Les courroies de transmission

Pour qu’une police fonctionnât correctement, elle ne pouvait se contenter d’hommes qui délivraient les ordres et d’hommes qui les exécutaient. Il en fallait beaucoup d’autres encore pour que les ordres soient transmis du haut vers le bas de la hiérarchie policière et que les résultats obtenus empruntent le chemin inverse. Les employés de bureau et certains agents remplissaient ces fonctions.

La mairie et la préfecture étaient morcelées en plusieurs bureaux correspondant à autant de divisions de police. Faire la liaison entre les responsables de la police et les exécutants nécessitait un personnel pléthorique. La police employait donc toute une armée de gens de bureau, qu’on a trop souvent tendance à oublier. Il n’est pas question d’en dresser les listes exhaustives, et il semble suffisant de pointer un exemple. Prenons celui de la mairie qui présente l’avantage d’être bien moins connu que celui de la préfecture. La division de la police municipale comprenait en 1811 trois bureaux : police, passeports et logements militaires 673 . Le premier se compose d’un chef de division, d’un sous-chef et de deux expéditionnaires. Là, les différentes informations étaient centralisées, collationnées dans de multiples registres puis synthétisées.
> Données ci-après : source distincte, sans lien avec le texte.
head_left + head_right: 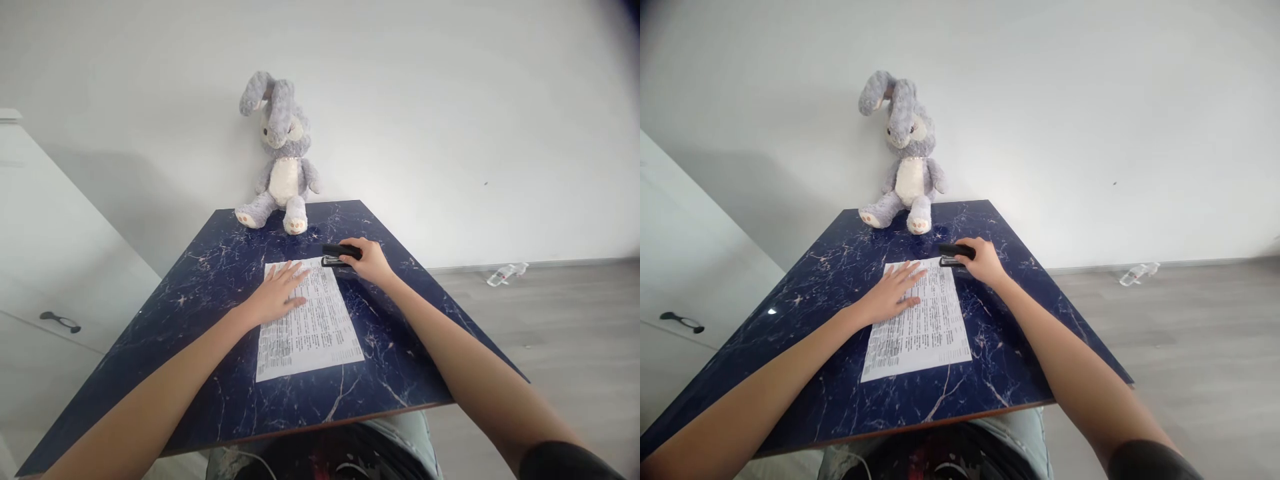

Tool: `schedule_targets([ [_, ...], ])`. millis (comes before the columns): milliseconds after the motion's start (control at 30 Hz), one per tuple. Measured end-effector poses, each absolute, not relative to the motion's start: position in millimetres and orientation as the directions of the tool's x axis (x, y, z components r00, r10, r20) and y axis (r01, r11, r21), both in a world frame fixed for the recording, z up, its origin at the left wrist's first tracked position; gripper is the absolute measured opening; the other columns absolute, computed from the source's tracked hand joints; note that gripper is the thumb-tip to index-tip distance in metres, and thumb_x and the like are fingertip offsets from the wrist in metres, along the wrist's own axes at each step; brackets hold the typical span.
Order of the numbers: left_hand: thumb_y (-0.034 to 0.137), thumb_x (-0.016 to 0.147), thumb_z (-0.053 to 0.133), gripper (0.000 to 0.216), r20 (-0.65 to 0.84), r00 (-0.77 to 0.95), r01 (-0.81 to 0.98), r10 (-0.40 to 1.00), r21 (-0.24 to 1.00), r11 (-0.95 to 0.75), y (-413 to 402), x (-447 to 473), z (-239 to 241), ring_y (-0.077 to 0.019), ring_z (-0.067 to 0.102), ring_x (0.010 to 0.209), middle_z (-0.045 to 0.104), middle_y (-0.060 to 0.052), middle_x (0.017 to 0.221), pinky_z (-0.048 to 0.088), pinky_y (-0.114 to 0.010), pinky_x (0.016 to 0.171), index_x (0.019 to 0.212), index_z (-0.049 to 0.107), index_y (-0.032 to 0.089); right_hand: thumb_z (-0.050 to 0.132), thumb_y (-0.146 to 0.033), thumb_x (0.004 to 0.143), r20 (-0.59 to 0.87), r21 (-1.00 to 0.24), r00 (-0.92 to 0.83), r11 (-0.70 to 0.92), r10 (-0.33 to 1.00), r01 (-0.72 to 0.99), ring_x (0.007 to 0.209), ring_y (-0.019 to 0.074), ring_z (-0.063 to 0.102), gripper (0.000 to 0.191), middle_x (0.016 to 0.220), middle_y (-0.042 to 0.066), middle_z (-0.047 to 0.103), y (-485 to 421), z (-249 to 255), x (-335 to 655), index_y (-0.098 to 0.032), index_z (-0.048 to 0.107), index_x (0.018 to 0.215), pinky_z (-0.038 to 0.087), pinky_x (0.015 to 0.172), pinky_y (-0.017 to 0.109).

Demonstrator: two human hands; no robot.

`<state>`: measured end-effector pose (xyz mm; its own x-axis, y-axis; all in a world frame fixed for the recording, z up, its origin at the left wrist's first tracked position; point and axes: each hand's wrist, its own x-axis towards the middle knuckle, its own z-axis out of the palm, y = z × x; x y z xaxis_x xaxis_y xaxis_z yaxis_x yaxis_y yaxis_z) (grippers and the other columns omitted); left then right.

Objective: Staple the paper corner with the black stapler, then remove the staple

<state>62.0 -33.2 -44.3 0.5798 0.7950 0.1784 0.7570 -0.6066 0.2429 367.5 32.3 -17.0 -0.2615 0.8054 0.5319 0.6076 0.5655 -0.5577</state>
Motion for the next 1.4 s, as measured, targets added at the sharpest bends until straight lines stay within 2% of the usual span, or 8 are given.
schedule_targets([
  [133,0.065,0.103,0.036,0.059,0.063,0.608,0.768,0.792,0.206,-0.606,-36.5,60.0,-48.4,-0.039,0.019,0.157,0.027,-0.004,0.17,0.018,-0.066,0.122,0.156,0.041,0.04,0.072,-0.022,0.085,0.459,-0.511,-0.248,0.482,0.853,0.712,0.093,0.0289,0.072,0.029,0.102,0.009,0.078,46.0,-24.4,380.6,-0.021,0.079,0.112,0.055,0.089,0.042],
  [300,0.062,0.104,0.037,0.054,0.177,0.575,0.783,0.799,0.165,-0.6,-36.3,61.2,-44.1,-0.0364,0.04,0.147,0.046,-0.013,0.157,0.023,-0.062,0.122,0.131,0.064,0.023,0.073,-0.02,0.084,0.425,-0.55,-0.272,0.485,0.864,0.68,0.106,0.0298,0.07,0.035,0.114,0.01,0.077,47.5,-30.8,380.0,-0.02,0.077,0.119,0.051,0.1,0.044],
  [500,0.066,0.101,0.039,0.066,0.087,0.54,0.794,0.837,0.276,-0.541,-38.3,63.5,-46.6,-0.0421,0.019,0.156,0.024,-0.006,0.171,0.018,-0.07,0.121,0.16,0.031,0.037,0.074,-0.023,0.086,0.388,-0.546,-0.458,0.6,0.8,0.584,0.093,0.025,0.069,0.036,0.106,0.008,0.076,40.4,-31.7,370.5,-0.022,0.076,0.122,0.052,0.093,0.042],
  [667,0.067,0.1,0.039,0.061,0.11,0.496,0.829,0.861,0.236,-0.508,-34.9,58.5,-51.5,-0.0434,0.022,0.155,0.035,-0.01,0.165,0.018,-0.073,0.119,0.15,0.049,0.032,0.072,-0.019,0.088,0.433,-0.474,-0.422,0.599,0.797,0.646,0.096,0.0267,0.065,0.035,0.103,0.01,0.075,36.4,-27.0,369.6,-0.021,0.075,0.123,0.05,0.091,0.044],
  [767,0.065,0.101,0.04,0.058,0.148,0.481,0.836,0.864,0.219,-0.503,-34.1,57.5,-51.3,-0.0426,0.022,0.155,0.035,-0.013,0.164,0.016,-0.073,0.12,0.14,0.057,0.026,0.07,-0.018,0.088,0.417,-0.446,-0.521,0.667,0.745,0.597,0.097,0.0273,0.063,0.034,0.105,0.008,0.076,32.7,-19.5,371.1,-0.023,0.074,0.121,0.05,0.089,0.044],
  [967,0.044,0.109,0.028,0.054,0.127,0.591,0.755,0.796,0.261,-0.602,-35.8,60.4,-49.4,-0.0334,0.011,0.16,0.019,-0.001,0.172,0.008,-0.067,0.125,0.162,0.022,0.041,0.07,-0.028,0.092,0.352,-0.473,-0.696,0.761,0.625,0.445,0.094,0.0256,0.064,0.031,0.107,0.008,0.076,20.3,-7.9,362.7,-0.023,0.073,0.123,0.05,0.088,0.042],
  [1200,0.036,0.107,0.033,0.044,0.077,0.61,0.758,0.789,0.234,-0.609,-38.0,59.7,-44.1,-0.0332,0.017,0.158,0.025,-0.002,0.171,0.01,-0.069,0.124,0.149,0.045,0.035,0.07,-0.031,0.091,0.35,-0.57,-0.667,0.715,0.658,0.405,0.094,0.025,0.066,0.032,0.108,0.008,0.075,26.2,-13.0,369.2,-0.022,0.074,0.122,0.051,0.086,0.041],
  [1400,0.032,0.103,0.039,0.03,0.229,0.578,0.754,0.783,0.219,-0.62,-40.6,62.0,-40.2,-0.0337,0.034,0.15,0.039,-0.009,0.162,0.02,-0.072,0.12,0.128,0.056,0.027,0.07,-0.029,0.091,0.371,-0.483,-0.688,0.762,0.624,0.431,0.096,0.0269,0.063,0.03,0.104,0.009,0.075,23.1,-8.2,368.2,-0.023,0.074,0.12,0.05,0.087,0.043],
])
Ce bureau s’occupait de l’essentiel, hormis la délivrance des passeports, livrets, cartes de population et de séjour qui revenait au sous-chef du bureau des passeports et à son expéditionnaire (deuxième bureau). C’étaient également un sous-chef et un expéditionnaire qui réglaient les questions du logement militaire (troisième bureau). Ces fonctionnaires, ainsi que ceux présents à la préfecture ou dans les commissariats faisaient fonctionner l’institution policière en reliant les différents rouages entre eux, en analysant des informations livrées brutes. Nous avons vu que la théorie du quadrillage, pour être appliquée, devait reposer sur une minutieuse technique de l’écrit ; ce furent ces employés de bureau qui s’en chargèrent 674 .

Sous la Restauration, il y avait un bureau permanent de police basé à l’hôtel de ville et tenu par les agents selon un roulement quotidien. L’agent de garde était donc détaché de ses obligations habituelles afin de ne pas être obligé d’abandonner ce poste particulier. Fixe, celui-ci empêchait que le maillage policier ne vînt à se rompre. En effet, les individus arrêtés étaient confiés à l’agent de service qui les conduisait à la prison de Roanne ou à l’hospice de l’Antiquaille. Les translations ainsi assurées, les forces de police n’avaient pas à se détourner de leur tâche de surveillance. Par la suite, les translations furent assurées par deux gendarmes, l’agent de service à la mairie n’ayant plus à quitter sa place 675 . Le quadrillage se mit en place peu à peu, fonctionnant grâce à des agents de liaison reliant les postes fixes. La clé de la réussite résidait dans la multiplication des hommes afin d’éviter que ces postes fixes servissent aussi de courroies de transmission.

Notes
673.

AML, 1160 WP 7, Ordre d’administration intérieure du maire de Lyon, 21/02/1811.

674.

Lorsque dans le chapitre suivant nous détaillerons le travail quotidien d’un commissariat de police, nous reviendrons plus en détail sur la multiplication des écritures qu’implique le quadrillage et sur le parcours de l’information qui, de l’agent, remonte aux plus hautes autorités. En ce qui concerne la carrière de ces employés, nous ne possédons, dans l’état actuel de nos recherches, aucune information. Il sera intéressant, par la suite, de s’interroger sur les ronds de cuir de l’administration policière.

675.

ADR 4 M 1, Rapport de l’adjoint au maire de Lyon chargé de la police municipale au préfet du Rhône, sd [1817-1822].